By Mike Steffanos
The 2003 Mets began the season with the second-largest payroll in baseball, $117 million. While this figure was significantly less than the $152 million the Yankees spent, it was also $11 million more than the third place Braves. The 2003 Mets won 66 games.
A housecleaning ensued, rightfully, as the Mets informed their fans that the franchise would be taking a new direction: emphasizing developing talent and building with pitching, speed and defense.
After the debacle of the last couple of years of Steve Phillips' regime, the majority of Mets fans seemed on board with the new approach. There was guarded optimism, which the franchise sadly squandered by the way it mishandled negotiations with free agent Vladimir Guerrero.
Guerrero was by far the top free agent hitter that off-season, but some back issues had many teams leery of giving him the big contract. The list of power hitters derailed by back problems is extensive, and the Mets had been burned on some contracts. They were already paying Mo Vaughn a lot of money not to play.
When the Yankees didn't pursue Guerrero and he continued to be unsigned, the Mets came under increasing pressure from talk radio to take a shot at the slugging outfielder who was still a couple of years shy of 30. By all accounts his back was fine, and he was young enough to seem to be a perfect star to build around.

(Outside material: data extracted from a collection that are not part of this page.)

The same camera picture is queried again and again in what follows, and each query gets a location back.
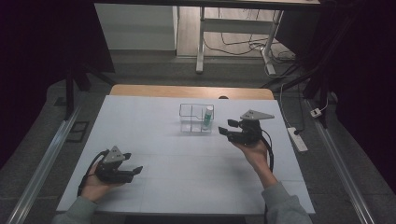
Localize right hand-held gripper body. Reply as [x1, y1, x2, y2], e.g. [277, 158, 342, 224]
[228, 108, 276, 147]

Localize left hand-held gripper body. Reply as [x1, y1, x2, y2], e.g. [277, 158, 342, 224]
[93, 145, 135, 185]

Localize green and white glue stick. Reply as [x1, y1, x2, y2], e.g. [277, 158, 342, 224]
[202, 105, 215, 132]

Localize clear plastic compartment organizer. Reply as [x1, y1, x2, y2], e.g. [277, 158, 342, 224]
[178, 103, 216, 135]

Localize person's left hand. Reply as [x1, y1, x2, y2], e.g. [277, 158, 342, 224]
[79, 161, 123, 203]

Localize person's right hand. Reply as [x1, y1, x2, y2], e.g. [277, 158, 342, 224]
[235, 138, 271, 174]

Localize white table cover board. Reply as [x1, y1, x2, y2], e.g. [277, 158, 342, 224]
[56, 94, 316, 217]

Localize white power strip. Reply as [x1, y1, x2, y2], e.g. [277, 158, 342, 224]
[286, 126, 309, 153]

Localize wooden table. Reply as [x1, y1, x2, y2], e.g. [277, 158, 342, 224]
[109, 84, 276, 101]

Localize black metal stand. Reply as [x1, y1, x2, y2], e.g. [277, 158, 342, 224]
[261, 46, 335, 129]
[63, 60, 117, 121]

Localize grey cabinet panel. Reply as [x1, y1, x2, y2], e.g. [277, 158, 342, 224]
[93, 3, 179, 51]

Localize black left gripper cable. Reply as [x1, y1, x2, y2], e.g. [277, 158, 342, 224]
[77, 149, 110, 198]

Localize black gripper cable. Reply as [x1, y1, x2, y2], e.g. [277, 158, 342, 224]
[77, 149, 110, 198]
[261, 128, 276, 174]

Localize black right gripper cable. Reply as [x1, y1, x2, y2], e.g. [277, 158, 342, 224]
[261, 128, 276, 174]

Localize white power strip cable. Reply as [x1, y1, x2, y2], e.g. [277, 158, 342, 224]
[278, 81, 292, 129]

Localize black floor frame plate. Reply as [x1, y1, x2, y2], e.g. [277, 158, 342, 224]
[65, 120, 91, 144]

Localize aluminium rail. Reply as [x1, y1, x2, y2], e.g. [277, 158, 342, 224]
[305, 98, 378, 224]
[5, 105, 82, 224]

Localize tangled floor cables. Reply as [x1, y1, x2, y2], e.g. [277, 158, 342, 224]
[204, 7, 297, 79]

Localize white desk frame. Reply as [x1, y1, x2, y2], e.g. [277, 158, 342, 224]
[195, 6, 286, 76]

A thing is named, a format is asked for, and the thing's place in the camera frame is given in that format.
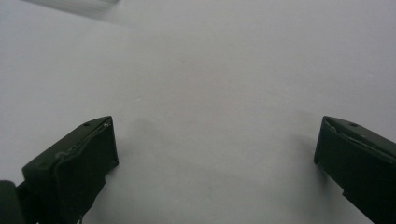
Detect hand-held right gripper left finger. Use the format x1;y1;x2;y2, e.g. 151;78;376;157
21;116;120;224

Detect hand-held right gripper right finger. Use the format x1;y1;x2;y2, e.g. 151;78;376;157
313;116;396;224

Looking back, it seems clear that the Mets didn't want to take a chance with Guerrero. I could only believe that if they remained firm in their stance they would have been better off, but they chose to make a show of negotiating with Guerrero that was transparently insincere.
Guerrero signed a very reasonable 5 year/$70 million contract with the Angels with a club option for 2009. Although starting to decline a little, Guerrero has remained productive enough for the Angels to happily pick up that $15 million option for next season. The Mets came off looking deceitful and silly, and the free agents they did sign (Kaz Matsui, Mike Cameron, Braden Looper, Karim Garcia, Shane Spencer and Todd Zeile) proved to be a less than inspiring group.
I bring up Guerrero because what happened with him has proven to be an ongoing problem with the Mets -- the way the situation was handled provoked a lot of anger from the fan base. Again, it's the lack of a clear direction and a firm commitment to a game plan that causes more frustrations than if they made a decision and stuck to it.